Assignment:
Could you report every line from the entries that includes the word "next"?

Records to use:
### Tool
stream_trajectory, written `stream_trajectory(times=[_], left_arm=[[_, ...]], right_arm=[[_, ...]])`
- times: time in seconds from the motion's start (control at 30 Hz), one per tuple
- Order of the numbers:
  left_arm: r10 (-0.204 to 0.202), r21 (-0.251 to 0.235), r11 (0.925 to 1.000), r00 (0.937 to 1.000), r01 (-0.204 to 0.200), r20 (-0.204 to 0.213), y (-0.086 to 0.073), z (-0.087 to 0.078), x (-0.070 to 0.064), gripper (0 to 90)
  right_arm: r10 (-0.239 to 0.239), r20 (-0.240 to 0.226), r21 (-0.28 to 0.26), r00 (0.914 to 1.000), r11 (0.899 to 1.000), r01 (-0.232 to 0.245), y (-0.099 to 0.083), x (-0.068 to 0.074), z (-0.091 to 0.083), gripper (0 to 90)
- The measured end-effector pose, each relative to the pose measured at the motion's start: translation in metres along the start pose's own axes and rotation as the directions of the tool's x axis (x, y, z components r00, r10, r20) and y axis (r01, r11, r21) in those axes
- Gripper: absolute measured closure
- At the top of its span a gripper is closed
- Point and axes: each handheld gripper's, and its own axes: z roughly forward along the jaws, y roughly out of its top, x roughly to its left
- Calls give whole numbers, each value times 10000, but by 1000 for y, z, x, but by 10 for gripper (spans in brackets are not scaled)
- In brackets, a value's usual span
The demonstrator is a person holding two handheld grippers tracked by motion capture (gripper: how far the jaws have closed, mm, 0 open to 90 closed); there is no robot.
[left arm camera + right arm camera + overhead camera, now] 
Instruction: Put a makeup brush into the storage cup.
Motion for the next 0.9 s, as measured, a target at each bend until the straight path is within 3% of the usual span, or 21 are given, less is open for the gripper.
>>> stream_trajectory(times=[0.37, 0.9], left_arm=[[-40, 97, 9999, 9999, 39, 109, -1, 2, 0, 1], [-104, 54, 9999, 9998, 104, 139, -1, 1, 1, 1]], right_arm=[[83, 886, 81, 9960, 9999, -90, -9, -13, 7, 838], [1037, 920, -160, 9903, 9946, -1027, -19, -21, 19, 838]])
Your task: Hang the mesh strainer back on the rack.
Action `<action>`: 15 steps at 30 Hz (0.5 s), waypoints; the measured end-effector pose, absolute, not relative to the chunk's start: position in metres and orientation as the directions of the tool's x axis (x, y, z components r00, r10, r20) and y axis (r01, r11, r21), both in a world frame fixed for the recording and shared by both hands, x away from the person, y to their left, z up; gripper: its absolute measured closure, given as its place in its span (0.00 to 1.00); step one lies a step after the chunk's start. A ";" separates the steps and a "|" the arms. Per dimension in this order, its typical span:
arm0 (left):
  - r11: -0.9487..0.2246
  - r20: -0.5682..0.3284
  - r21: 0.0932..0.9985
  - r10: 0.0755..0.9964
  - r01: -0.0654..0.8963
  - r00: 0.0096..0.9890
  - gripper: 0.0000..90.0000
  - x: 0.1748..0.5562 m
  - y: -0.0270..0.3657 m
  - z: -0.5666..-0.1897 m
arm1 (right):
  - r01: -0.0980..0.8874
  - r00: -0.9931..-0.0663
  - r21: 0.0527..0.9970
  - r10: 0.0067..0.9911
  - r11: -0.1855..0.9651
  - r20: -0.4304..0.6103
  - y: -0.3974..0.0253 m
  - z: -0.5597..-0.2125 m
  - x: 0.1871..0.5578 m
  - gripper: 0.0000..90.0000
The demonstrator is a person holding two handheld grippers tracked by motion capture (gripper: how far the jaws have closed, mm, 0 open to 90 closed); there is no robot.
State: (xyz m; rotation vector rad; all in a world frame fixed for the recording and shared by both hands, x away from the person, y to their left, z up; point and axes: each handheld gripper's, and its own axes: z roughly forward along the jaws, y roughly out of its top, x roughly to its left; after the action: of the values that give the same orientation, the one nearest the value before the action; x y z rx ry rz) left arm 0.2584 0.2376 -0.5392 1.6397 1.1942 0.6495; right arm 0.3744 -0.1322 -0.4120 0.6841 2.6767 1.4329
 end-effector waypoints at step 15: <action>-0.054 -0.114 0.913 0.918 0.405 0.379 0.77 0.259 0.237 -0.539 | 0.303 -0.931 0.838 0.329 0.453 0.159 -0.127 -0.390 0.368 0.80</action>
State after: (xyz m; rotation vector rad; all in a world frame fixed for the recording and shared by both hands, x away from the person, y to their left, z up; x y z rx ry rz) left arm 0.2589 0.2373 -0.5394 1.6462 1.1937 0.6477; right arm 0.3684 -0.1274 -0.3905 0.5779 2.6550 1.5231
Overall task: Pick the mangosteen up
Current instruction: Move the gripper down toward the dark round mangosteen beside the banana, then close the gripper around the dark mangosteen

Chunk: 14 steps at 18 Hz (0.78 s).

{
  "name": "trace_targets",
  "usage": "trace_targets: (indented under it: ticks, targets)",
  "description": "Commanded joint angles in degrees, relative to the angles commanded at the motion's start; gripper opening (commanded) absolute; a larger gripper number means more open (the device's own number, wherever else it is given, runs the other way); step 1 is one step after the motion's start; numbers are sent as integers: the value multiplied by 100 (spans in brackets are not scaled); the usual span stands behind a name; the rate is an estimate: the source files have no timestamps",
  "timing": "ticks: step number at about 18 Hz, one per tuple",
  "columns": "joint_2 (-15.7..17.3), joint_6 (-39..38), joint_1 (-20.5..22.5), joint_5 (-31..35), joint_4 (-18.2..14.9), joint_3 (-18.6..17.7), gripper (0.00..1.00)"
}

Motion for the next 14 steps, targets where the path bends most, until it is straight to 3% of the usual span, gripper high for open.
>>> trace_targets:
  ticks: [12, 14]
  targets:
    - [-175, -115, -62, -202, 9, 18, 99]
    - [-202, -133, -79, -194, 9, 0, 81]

Task answer:
Motion for the next 0.9 s, as measured, a target at each bend until the straight path is within 3% of the usual span, or 21 are given, less is open for the gripper.
Motion for the next 14 steps, targets where the path bends most, until it is straight to 3% of the usual span, gripper high for open.

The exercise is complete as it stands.